### WORK TO BE COMPLETED
Transcribe the entire listing faithfully; every line must match the original.
** Opening MATERIAL FOR THE TASK block **
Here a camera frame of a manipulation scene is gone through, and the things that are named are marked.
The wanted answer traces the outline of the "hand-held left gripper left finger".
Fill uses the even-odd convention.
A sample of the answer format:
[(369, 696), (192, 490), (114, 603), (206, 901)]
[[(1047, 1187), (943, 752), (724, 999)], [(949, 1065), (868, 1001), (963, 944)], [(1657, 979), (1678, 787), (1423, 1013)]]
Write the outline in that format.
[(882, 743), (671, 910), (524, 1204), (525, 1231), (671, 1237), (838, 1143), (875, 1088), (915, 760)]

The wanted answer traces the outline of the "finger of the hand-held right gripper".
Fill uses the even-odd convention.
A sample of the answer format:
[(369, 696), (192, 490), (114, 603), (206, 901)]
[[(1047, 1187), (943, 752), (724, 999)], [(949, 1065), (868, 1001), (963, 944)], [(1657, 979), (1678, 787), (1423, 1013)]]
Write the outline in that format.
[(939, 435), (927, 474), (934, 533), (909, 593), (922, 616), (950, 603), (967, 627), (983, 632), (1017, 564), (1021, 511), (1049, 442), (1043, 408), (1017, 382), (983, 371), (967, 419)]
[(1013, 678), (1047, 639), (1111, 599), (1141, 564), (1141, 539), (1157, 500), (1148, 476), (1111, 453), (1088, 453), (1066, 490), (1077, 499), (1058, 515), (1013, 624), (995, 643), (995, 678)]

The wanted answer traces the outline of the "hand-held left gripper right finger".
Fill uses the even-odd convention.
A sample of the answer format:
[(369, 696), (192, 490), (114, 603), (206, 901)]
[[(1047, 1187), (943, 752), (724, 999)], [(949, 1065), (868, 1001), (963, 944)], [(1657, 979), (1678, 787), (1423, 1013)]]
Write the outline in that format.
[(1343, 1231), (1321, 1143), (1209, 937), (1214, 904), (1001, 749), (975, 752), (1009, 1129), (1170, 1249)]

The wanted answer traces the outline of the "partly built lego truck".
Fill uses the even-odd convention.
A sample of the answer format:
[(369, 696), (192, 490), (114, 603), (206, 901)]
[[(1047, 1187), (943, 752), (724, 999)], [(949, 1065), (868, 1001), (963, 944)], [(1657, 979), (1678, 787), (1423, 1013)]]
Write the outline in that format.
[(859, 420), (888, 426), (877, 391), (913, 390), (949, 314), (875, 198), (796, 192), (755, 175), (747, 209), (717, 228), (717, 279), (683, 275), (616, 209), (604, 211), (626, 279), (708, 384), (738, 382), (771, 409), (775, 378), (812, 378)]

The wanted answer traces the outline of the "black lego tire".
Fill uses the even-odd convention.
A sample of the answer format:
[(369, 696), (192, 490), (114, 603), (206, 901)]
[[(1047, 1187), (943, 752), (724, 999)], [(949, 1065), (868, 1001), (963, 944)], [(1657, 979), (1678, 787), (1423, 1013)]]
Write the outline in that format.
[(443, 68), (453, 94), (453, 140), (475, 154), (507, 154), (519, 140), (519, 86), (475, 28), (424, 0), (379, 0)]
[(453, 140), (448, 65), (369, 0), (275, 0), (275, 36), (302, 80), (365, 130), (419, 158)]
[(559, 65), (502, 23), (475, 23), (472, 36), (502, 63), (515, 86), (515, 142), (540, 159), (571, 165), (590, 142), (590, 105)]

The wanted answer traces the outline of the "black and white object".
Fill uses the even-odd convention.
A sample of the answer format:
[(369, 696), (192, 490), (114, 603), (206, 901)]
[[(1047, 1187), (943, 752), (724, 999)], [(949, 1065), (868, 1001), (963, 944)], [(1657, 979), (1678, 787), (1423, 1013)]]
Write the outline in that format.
** Closing MATERIAL FOR THE TASK block **
### RESPONSE BOX
Here a camera frame of a manipulation scene is gone through, and the things that are named are marked.
The wanted answer traces the outline of the "hand-held left gripper left finger".
Fill uses the even-odd convention.
A sample of the answer format:
[(369, 696), (192, 490), (114, 603), (206, 901)]
[[(1047, 1187), (943, 752), (724, 999)], [(949, 1065), (868, 1001), (963, 944)], [(1657, 979), (1678, 787), (1423, 1013)]]
Write the outline in that format.
[(882, 743), (671, 910), (524, 1204), (525, 1231), (671, 1237), (838, 1143), (875, 1088), (915, 760)]

The wanted answer traces the outline of the "finger of the hand-held right gripper".
Fill uses the even-odd convention.
A sample of the answer format:
[(369, 696), (192, 490), (114, 603), (206, 901)]
[[(1047, 1187), (943, 752), (724, 999)], [(949, 1065), (868, 1001), (963, 944)], [(1657, 979), (1678, 787), (1423, 1013)]]
Write the outline in that format.
[(939, 435), (927, 474), (934, 533), (909, 593), (922, 616), (950, 603), (967, 627), (983, 632), (1017, 564), (1021, 511), (1049, 442), (1043, 408), (1017, 382), (983, 371), (967, 419)]
[(1013, 678), (1047, 639), (1111, 599), (1141, 564), (1141, 539), (1157, 500), (1148, 476), (1111, 453), (1088, 453), (1066, 490), (1077, 499), (1058, 515), (1013, 624), (995, 643), (995, 678)]

The wanted answer traces the outline of the "hand-held left gripper right finger".
Fill uses the even-odd convention.
A sample of the answer format:
[(369, 696), (192, 490), (114, 603), (206, 901)]
[[(1047, 1187), (943, 752), (724, 999)], [(949, 1065), (868, 1001), (963, 944)], [(1657, 979), (1678, 787), (1423, 1013)]]
Write the outline in that format.
[(1343, 1231), (1321, 1143), (1209, 937), (1214, 904), (1001, 749), (975, 752), (1009, 1129), (1170, 1249)]

The wanted answer traces the outline of the "partly built lego truck".
Fill uses the even-odd convention.
A sample of the answer format:
[(369, 696), (192, 490), (114, 603), (206, 901)]
[[(1047, 1187), (943, 752), (724, 999)], [(949, 1065), (868, 1001), (963, 944)], [(1657, 979), (1678, 787), (1423, 1013)]]
Write the outline in that format.
[(859, 420), (888, 426), (877, 391), (913, 390), (949, 314), (875, 198), (796, 192), (755, 175), (747, 209), (717, 228), (717, 279), (683, 275), (616, 209), (604, 211), (626, 279), (708, 384), (738, 382), (771, 409), (775, 378), (812, 378)]

The wanted answer traces the outline of the "black lego tire".
Fill uses the even-odd convention.
A sample of the answer format:
[(369, 696), (192, 490), (114, 603), (206, 901)]
[[(1047, 1187), (943, 752), (724, 999)], [(949, 1065), (868, 1001), (963, 944)], [(1657, 979), (1678, 787), (1423, 1013)]]
Write the outline in that format.
[(443, 68), (453, 94), (453, 140), (475, 154), (507, 154), (519, 140), (519, 86), (475, 28), (424, 0), (379, 0)]
[(453, 140), (448, 65), (369, 0), (275, 0), (275, 36), (302, 80), (365, 130), (419, 158)]
[(559, 65), (502, 23), (475, 23), (472, 36), (502, 63), (515, 86), (515, 142), (540, 159), (571, 165), (590, 142), (590, 105)]

The wanted answer traces the outline of the "black and white object".
Fill uses the even-odd convention.
A sample of the answer format:
[(369, 696), (192, 490), (114, 603), (206, 901)]
[[(1047, 1187), (943, 752), (724, 999)], [(949, 1065), (868, 1001), (963, 944)], [(1657, 979), (1678, 787), (1423, 1013)]]
Write the outline in that format.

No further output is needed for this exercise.